"This state of things is discreditable to our foresight and to our prudence.

"The best guarantee against aggression—the best assurance that our diplomacy will be successful and pacific, and that our rights and honor will be respected by other nations, is in their knowledge that we are in a situation to vindicate our reputation and interests. While we may afford to be deficient in the means of defence, we cannot afford to be defenceless. The notoriety of the fact that we have neglected the ordinary precautions of defence invites want of consideration in our diplomacy, injustice, arrogance, and insult at the hands of foreign nations.

"It is now more than sixty years since we announced to the world that we should resist any attempts, from whatever quarter they might come, to make any new colonizations on any part of the American continent—that while we should respect the status quo, we should protect the people of the different nations inhabiting this continent from every attempt to subject them to the dominion of any European power, or to interfere with their undisturbed exercise of the rights of self-government.

"This announcement was formally made by President Monroe, after consultation with Mr.

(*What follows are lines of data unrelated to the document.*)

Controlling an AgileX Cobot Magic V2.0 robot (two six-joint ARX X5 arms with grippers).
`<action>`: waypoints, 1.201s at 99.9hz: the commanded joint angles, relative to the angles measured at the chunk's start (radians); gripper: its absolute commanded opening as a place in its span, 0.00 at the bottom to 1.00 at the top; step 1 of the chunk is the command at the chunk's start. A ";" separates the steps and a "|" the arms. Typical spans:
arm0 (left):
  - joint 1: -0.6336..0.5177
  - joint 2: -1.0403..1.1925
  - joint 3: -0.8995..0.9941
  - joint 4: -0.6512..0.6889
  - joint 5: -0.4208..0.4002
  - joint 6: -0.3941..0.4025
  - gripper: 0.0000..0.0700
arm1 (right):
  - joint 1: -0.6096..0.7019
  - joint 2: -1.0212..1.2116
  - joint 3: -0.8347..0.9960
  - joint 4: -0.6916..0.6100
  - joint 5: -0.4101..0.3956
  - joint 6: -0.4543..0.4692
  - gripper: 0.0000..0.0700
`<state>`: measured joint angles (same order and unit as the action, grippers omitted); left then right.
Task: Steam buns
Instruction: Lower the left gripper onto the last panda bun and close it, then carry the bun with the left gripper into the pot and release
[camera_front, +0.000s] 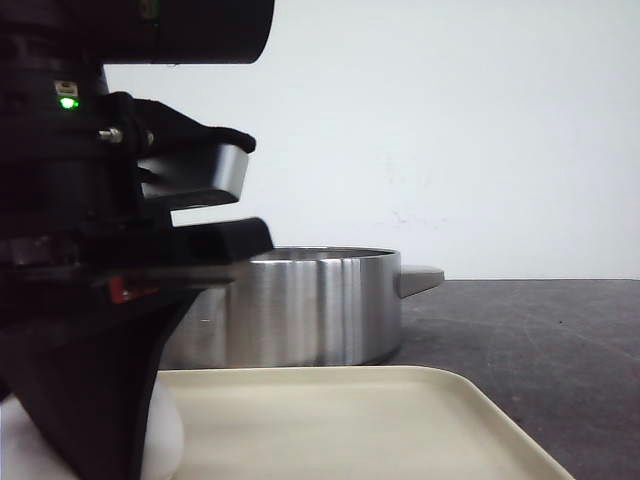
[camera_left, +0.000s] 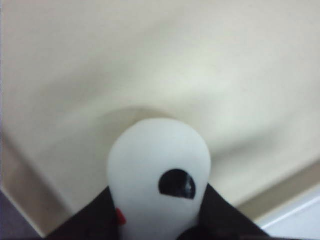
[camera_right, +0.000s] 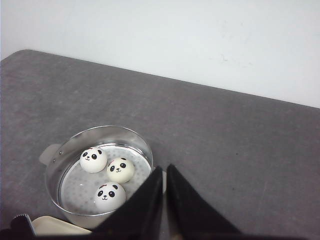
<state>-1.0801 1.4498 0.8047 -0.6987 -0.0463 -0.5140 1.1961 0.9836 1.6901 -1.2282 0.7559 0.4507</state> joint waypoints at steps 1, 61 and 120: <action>-0.013 0.003 0.013 0.001 0.021 0.035 0.00 | 0.013 0.009 0.018 0.004 0.008 0.014 0.01; 0.158 -0.168 0.576 -0.158 -0.061 0.348 0.00 | 0.013 0.009 0.017 -0.007 0.039 0.014 0.01; 0.487 0.235 0.594 -0.091 0.040 0.452 0.00 | 0.013 0.010 0.017 -0.045 0.063 0.056 0.01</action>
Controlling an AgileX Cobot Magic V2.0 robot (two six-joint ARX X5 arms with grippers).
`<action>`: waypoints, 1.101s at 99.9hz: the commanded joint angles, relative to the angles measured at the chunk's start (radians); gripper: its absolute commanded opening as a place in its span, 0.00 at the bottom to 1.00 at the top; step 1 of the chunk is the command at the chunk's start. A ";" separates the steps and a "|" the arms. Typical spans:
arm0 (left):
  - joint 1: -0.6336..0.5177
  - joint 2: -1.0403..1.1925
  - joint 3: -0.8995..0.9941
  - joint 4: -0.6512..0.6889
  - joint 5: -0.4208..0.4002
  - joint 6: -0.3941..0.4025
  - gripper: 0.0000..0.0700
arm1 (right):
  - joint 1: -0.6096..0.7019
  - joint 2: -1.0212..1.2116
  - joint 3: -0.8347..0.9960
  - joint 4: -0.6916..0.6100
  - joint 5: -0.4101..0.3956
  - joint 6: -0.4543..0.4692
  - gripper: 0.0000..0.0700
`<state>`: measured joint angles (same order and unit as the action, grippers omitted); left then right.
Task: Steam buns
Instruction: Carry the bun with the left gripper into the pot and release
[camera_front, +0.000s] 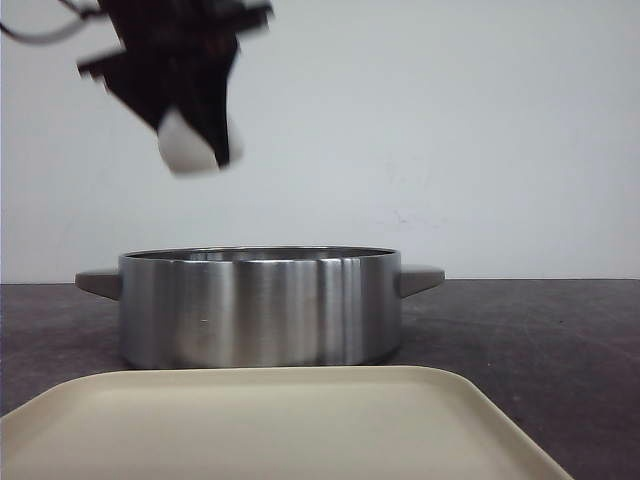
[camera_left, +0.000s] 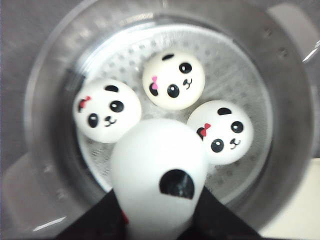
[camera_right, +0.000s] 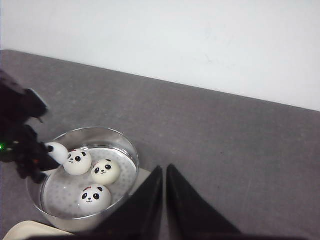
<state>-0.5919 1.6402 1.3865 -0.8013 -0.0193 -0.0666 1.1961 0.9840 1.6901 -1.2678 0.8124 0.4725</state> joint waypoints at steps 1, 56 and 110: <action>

Madison and Mr. Jefferson. It was formulated by John Quincy Adams. Our government has firmly adhered to the Monroe Doctrine, and even so late as 1865 it warned Napoleon III. out of Mexico.

"It is impossible to foresee, in the recent scramble of the European powers for the acquisition of colonies, how soon an occasion may arise for our putting in practice the Monroe Doctrine. It is clear that there ought to be some relation between our assertion of this doctrine, and our preparation to maintain it.

"It is not intended to recommend any attempt to rival the great European powers in the creation of a powerful navy. The changes which have rapidly occurred by the diminution of the relative resisting power of the defensive armor of ironclads, and by the increased efficiency of modern artillery—which, on the whole, has gained in the competition—suggest that we should not, at present, enter largely into the creation of armored vessels.

"In the questions that beset this subject until they shall have reached a solution, we can content ourselves with adding but sparingly to our navy. But what we can add should be the very best that experience and science can indicate. This prudential view is reinforced by the consideration that the annual charge of maintaining a war-vessel bears an important proportion to the original cost of construction.

"In constructing permanent fortifications, and in providing an ample supply of the best modern artillery, the annual cost of maintenance is inconsiderable. Nearly the whole expenditure is in the original outlay for construction.

"If we do not make this expenditure necessary to provide for our sea-coast defences when we have a surplus, and have no need to levy taxes, we certainly will not make those expenditures when we have no longer a surplus in the Treasury.

"To leave our vast interests defenceless, in order to reduce the cost of whiskey to its consumers, would be a solecism.